Containerization (Docker)

Containerization: Multi-Stage Builds

Go compiles to a static binary. This is its deployment superpower. You do not need the Go compiler on your production server.

The Multi-Stage Pattern

We use a “Builder” image to compile, and a “Scratch” (or distroless) image to run.

# Stage 1: Build
FROM golang:1.26-alpine AS builder

WORKDIR /app
COPY go.mod go.sum ./
RUN go mod download

COPY . .
# CGO_ENABLED=0 is critical for static binaries (no libc dependency)
# -ldflags="-w -s" strips debug info for smaller size
RUN CGO_ENABLED=0 GOOS=linux go build -ldflags="-w -s" -o myapp ./cmd/server

# Stage 2: Runtime
# "scratch" is an empty image (0 bytes).
# "gcr.io/distroless/static" is better (includes CA Certs and Timezone data).
FROM gcr.io/distroless/static-debian12

COPY --from=builder /app/myapp /myapp

ENTRYPOINT ["/myapp"]

Why this matters

1. Size: The final image is ~10MB (Binary) + 2MB (OS overhead).

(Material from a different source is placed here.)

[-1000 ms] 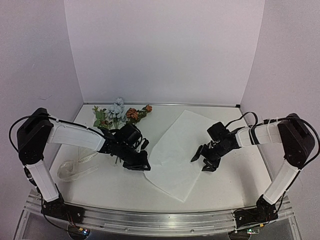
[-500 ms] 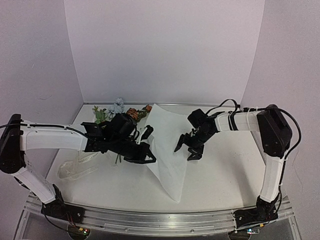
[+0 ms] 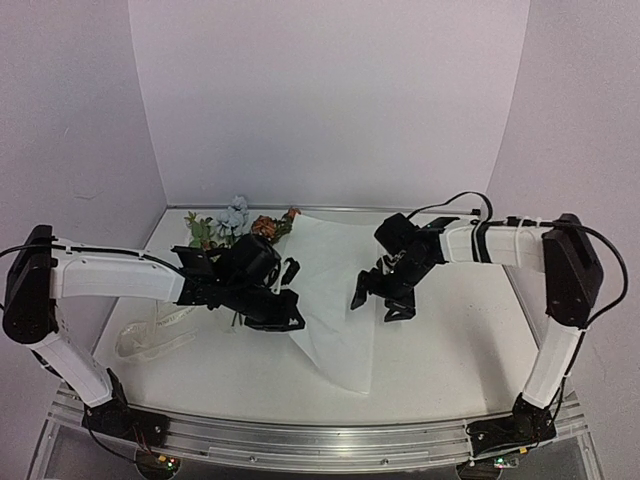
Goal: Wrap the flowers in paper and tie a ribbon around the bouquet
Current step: Pass from the left arm to the right
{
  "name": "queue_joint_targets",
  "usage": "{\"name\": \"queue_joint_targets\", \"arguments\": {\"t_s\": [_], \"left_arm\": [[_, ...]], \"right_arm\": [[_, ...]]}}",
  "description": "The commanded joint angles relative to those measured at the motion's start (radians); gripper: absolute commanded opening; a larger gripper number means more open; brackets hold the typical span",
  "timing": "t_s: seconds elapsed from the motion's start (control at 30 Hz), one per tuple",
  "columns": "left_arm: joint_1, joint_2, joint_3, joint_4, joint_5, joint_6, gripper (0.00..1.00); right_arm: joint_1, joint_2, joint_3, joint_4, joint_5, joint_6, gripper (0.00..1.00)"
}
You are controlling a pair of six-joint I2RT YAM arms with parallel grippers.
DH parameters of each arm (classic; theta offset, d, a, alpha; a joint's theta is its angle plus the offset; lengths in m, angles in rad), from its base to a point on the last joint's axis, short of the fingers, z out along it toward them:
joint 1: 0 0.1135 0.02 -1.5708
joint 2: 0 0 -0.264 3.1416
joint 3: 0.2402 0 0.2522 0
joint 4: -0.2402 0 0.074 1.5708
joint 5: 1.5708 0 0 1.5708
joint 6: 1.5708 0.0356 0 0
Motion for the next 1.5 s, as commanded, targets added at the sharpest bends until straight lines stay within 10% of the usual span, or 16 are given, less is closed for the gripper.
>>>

Compared to Node/Python images (500MB+), this is tiny.
2. Security: The runtime image has no shell (/bin/sh). Attackers cannot “shell into” your container because there is no shell.
3. Speed: Pulling and starting a 12MB image is instant.

Gotchas

• CA Certificates: If your app talks to HTTPS APIs, scratch will fail because it lacks Root CA certs. Use distroless/static or manually copy /etc/ssl/certs from the builder.
• Timezones: Similarly, scratch lacks tzdata. If you rely on time.LoadLocation, copy the timezone database.